And by "it," I mean "practicing Christianity:"
Plunging world stock markets have produced reactions from bewilderment to terror among traders, but one group believes the financial crisis requires an altogether different response -- prayer.
On the anniversary of the 1929 Wall Street Crash, a cross-denominational 100-strong group of Christians united in City Temple Church in London's financial district on Wednesday to pray for an end to market instability and ask God that economies should not enter a 1930s-style Great Depression.
Carrying a banner depicting a huge lion -- symbolising the biblical Lion of Judah, or Jesus -- with one paw on a bull and other on a bear, the group then headed to the London Stock Exchange, epicentre of the UK's quaking financial system.
Awesome. And then there's this group practicing a "laying on hands" on that big ass Wall Street bull. I'm no big city Bible scholar, but this seems...off, somehow.

Might want to do some brushing up on that first Commandment.

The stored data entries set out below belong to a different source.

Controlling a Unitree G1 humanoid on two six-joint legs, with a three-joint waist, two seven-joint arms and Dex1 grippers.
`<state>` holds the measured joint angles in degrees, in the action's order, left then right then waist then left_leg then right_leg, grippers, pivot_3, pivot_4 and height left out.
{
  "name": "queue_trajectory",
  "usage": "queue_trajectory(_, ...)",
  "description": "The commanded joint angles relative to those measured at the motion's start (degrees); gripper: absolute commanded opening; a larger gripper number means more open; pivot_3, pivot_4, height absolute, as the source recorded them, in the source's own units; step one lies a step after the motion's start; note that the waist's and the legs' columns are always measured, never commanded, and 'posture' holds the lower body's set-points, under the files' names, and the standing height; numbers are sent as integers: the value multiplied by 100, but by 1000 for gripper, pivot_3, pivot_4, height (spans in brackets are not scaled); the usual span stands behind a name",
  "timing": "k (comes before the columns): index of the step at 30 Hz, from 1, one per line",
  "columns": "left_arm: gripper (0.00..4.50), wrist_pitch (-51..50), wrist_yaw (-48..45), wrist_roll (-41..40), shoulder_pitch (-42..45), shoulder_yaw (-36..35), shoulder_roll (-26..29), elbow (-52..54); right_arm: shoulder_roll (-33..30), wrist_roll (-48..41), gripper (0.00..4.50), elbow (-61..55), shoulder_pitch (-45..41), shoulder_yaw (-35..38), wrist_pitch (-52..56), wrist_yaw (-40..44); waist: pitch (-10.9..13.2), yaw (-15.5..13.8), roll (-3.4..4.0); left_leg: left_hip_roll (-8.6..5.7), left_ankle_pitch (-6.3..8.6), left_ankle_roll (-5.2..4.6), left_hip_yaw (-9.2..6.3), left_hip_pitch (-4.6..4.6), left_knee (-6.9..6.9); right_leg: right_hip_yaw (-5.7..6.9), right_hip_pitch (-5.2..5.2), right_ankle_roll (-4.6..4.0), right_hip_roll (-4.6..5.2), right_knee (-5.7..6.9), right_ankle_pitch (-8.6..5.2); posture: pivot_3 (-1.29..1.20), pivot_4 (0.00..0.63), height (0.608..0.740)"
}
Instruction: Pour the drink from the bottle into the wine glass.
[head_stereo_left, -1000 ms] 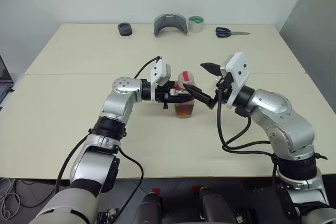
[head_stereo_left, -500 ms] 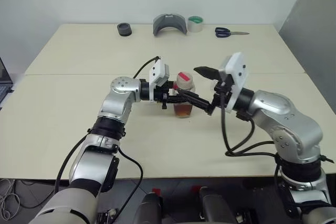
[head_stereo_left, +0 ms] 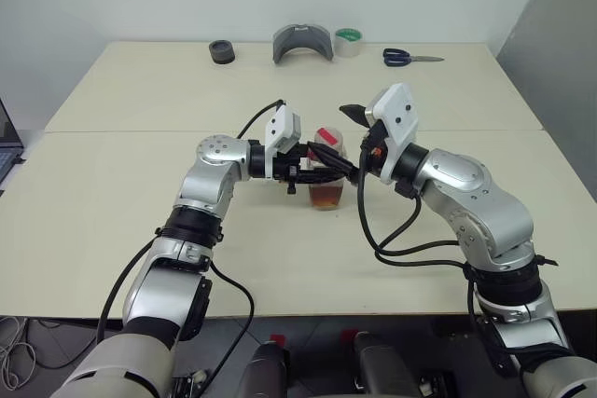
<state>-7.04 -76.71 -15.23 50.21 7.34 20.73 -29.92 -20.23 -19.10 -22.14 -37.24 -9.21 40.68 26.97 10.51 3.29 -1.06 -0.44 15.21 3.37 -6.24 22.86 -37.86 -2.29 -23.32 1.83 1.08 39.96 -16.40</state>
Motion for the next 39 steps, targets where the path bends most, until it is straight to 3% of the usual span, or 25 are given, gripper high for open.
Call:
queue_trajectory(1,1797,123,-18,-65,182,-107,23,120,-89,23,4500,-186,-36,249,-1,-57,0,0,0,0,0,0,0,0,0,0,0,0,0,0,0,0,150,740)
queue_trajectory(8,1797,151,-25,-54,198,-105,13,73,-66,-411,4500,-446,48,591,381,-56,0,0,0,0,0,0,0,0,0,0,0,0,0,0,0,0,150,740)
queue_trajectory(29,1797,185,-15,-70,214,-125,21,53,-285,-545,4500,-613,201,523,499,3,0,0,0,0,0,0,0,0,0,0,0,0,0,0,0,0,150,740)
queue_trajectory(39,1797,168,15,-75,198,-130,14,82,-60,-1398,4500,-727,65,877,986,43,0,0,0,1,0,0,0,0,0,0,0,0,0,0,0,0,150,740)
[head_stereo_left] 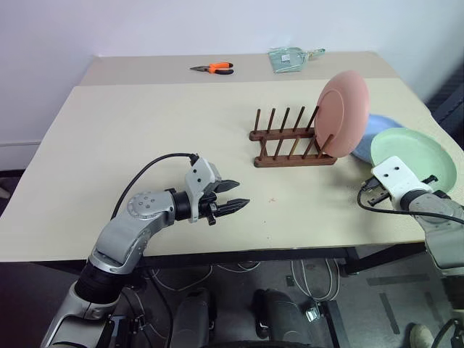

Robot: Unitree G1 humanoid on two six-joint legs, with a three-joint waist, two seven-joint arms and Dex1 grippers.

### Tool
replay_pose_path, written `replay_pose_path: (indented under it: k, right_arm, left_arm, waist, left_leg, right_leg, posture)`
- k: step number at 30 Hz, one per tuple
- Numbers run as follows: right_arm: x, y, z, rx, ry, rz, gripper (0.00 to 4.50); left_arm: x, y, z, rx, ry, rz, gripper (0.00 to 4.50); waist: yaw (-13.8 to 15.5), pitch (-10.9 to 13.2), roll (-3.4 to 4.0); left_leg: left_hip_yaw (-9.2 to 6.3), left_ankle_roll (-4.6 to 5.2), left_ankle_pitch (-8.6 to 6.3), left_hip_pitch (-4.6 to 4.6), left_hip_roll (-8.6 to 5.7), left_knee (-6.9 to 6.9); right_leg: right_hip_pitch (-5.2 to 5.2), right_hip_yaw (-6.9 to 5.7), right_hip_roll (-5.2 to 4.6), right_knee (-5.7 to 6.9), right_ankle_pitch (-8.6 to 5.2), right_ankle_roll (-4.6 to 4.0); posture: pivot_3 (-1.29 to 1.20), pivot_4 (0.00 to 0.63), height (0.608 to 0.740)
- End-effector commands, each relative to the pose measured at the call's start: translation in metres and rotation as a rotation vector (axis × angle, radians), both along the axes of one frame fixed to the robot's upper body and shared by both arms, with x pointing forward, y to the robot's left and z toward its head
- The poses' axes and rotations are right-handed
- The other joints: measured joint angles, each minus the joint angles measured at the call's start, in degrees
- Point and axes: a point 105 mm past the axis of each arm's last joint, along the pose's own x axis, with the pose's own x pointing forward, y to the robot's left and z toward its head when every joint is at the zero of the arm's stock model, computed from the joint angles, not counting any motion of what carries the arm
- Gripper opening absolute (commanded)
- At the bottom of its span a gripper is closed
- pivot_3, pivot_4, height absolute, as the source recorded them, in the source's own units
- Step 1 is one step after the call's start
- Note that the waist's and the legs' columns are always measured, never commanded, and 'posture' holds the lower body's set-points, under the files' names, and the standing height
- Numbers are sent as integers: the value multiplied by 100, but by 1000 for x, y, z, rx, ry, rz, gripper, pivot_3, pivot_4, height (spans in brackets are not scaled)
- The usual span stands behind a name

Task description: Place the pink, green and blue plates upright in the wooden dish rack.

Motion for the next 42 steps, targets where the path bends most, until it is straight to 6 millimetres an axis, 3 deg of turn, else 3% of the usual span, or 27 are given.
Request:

And then there's this:
Dramatic examples of people whose life has been changed by a religious experience directly linked to the credit crisis are so far lacking, but religious groups are starting to see new interest from those on the outside.
St Peter's Barge, a floating church based near the gleaming towers of the Canary Wharf district's once-mighty banks, says it has seen more new faces at lunchtime talks aimed at bankers and other professionals on topics such as the credit crisis.
Check please.
Might want to do some brushing up on that first Commandment.
Yeah! I remember Edward G. Robinson and others got into some shit for that while Charlton Heston was up the mountain with some special effects.